# Action item
Once the line containing "Does any black" is found, copy that line and all remaining lines of the records exactly, including the last one, and add nothing.

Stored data
· · · · ·
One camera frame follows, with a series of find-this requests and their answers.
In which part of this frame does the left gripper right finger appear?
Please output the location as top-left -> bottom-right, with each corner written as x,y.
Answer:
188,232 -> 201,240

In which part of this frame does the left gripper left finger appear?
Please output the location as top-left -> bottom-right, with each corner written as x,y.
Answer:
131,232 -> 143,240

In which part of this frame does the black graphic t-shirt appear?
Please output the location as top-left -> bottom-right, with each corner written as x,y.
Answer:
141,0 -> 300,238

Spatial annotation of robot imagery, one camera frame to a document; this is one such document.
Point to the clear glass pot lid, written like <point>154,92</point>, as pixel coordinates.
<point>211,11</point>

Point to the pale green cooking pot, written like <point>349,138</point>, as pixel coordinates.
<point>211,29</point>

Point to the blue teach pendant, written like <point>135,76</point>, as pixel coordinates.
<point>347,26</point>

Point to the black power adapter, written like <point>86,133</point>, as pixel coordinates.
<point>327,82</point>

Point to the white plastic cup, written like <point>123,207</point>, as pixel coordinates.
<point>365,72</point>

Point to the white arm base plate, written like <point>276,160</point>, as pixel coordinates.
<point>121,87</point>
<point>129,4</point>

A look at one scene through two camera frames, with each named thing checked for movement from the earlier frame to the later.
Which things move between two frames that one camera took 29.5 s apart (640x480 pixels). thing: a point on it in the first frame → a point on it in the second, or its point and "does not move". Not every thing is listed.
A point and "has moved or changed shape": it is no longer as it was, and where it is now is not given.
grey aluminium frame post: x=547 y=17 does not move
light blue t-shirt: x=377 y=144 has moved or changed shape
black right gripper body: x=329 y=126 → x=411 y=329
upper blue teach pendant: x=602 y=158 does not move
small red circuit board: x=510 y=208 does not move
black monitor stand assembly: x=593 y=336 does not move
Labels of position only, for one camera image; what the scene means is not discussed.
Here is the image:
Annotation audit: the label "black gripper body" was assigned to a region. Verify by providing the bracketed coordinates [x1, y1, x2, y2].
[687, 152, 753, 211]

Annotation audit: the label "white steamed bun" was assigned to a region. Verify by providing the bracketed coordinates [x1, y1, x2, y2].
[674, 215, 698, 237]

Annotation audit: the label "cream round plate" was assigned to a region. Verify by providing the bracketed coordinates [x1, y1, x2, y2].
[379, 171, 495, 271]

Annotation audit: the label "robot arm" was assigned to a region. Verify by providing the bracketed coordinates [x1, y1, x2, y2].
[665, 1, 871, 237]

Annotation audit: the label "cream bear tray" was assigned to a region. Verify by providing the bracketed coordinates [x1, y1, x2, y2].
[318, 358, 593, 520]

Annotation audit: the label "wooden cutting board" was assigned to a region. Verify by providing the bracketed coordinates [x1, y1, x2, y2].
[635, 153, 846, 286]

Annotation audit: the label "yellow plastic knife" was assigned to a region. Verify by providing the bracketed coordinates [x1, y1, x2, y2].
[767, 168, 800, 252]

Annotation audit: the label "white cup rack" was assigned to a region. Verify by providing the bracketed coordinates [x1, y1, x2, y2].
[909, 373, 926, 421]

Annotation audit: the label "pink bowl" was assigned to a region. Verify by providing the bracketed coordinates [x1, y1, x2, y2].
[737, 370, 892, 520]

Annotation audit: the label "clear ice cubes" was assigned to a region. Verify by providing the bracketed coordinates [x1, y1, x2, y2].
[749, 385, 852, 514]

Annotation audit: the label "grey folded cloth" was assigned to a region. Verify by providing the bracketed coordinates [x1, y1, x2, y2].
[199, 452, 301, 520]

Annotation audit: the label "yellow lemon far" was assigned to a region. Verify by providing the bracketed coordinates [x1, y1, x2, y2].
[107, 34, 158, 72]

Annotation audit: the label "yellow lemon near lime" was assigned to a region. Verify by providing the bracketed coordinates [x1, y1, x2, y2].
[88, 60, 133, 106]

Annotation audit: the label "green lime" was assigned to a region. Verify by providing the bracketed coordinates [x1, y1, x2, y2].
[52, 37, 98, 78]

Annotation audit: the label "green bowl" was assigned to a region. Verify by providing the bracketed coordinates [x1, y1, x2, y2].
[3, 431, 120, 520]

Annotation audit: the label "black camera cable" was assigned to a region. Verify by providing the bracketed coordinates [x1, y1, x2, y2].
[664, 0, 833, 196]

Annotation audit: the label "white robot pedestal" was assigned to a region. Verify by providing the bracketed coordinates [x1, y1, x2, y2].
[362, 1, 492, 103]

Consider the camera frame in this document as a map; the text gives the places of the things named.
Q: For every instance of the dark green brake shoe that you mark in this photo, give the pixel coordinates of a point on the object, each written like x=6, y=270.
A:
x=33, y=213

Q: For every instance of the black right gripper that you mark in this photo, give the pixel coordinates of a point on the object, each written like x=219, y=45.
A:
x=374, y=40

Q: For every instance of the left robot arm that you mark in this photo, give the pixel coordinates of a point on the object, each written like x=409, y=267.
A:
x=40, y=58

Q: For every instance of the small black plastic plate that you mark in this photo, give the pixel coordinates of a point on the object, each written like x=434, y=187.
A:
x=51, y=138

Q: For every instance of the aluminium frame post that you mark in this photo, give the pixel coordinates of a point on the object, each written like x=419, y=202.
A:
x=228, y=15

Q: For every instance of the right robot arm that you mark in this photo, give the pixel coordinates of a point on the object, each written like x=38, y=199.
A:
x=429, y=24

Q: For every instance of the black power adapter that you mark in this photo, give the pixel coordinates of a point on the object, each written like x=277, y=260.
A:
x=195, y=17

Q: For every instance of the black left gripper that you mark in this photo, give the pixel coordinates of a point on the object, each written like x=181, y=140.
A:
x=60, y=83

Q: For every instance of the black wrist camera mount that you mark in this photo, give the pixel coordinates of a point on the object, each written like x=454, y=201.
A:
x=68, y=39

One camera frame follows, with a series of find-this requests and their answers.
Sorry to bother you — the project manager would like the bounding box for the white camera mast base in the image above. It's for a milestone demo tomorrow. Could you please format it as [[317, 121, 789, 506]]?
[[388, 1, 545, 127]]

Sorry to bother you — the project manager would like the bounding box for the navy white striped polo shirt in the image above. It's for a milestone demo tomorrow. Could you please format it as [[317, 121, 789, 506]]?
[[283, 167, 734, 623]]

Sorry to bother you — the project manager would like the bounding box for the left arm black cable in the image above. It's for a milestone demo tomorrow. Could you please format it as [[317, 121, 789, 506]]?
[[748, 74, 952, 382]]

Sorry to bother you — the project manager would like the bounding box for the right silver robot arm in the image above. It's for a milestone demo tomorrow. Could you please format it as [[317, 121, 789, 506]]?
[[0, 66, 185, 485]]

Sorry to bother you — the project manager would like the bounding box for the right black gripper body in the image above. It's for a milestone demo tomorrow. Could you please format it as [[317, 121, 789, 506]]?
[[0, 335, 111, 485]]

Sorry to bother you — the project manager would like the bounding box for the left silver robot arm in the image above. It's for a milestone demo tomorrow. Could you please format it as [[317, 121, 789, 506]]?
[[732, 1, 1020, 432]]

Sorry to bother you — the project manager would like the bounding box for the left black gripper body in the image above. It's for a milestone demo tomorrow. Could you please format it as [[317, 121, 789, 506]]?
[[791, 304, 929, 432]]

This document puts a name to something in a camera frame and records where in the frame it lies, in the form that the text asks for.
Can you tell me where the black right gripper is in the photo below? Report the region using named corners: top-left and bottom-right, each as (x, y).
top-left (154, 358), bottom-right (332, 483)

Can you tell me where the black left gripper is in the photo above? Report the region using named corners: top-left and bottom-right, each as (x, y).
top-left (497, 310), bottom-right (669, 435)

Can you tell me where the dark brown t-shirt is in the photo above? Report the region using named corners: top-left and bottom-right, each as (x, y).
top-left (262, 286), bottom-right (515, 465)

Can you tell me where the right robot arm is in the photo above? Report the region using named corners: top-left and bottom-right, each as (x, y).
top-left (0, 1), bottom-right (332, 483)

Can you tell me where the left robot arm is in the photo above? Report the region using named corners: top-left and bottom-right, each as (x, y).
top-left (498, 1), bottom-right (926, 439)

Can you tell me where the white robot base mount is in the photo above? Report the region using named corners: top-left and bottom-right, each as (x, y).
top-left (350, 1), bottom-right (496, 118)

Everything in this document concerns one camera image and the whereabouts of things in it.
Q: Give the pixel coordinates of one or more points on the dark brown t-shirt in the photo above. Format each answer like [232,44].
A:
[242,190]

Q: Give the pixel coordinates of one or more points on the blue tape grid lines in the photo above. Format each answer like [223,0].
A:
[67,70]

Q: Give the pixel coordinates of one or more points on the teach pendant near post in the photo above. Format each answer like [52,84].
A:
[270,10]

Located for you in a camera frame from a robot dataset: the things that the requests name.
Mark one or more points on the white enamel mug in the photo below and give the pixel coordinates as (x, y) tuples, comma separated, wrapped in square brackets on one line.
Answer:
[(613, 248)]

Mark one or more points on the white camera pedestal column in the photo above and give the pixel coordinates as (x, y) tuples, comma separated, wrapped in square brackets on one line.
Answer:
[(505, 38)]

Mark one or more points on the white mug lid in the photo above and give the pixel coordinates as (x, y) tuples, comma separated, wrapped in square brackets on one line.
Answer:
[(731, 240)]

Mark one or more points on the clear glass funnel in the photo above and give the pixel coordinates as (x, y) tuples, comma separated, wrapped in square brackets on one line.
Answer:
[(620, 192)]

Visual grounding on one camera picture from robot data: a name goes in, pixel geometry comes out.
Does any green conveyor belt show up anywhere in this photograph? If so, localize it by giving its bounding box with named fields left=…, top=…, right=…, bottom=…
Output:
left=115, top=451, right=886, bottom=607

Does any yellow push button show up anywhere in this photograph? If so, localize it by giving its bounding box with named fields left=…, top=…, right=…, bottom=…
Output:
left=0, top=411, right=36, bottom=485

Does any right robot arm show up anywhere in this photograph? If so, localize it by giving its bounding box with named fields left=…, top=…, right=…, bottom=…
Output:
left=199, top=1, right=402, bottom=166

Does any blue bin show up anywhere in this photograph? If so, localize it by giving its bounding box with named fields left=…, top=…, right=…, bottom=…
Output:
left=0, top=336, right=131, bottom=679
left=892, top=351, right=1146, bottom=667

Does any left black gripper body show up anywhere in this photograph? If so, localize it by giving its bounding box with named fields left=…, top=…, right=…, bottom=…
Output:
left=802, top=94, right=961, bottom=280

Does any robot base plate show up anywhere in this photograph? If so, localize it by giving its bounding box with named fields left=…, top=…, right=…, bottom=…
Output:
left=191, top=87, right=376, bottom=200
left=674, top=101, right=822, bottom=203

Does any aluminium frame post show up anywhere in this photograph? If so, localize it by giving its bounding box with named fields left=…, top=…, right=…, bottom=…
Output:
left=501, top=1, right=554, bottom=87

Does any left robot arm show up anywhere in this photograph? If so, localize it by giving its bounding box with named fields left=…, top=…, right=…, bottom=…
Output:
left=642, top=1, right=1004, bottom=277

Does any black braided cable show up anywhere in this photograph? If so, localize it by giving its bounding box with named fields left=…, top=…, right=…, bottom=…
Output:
· · · · ·
# Answer for this exercise
Does any black braided cable show up anywhere in this photograph? If so, localize it by giving its bounding box with named fields left=…, top=…, right=…, bottom=…
Output:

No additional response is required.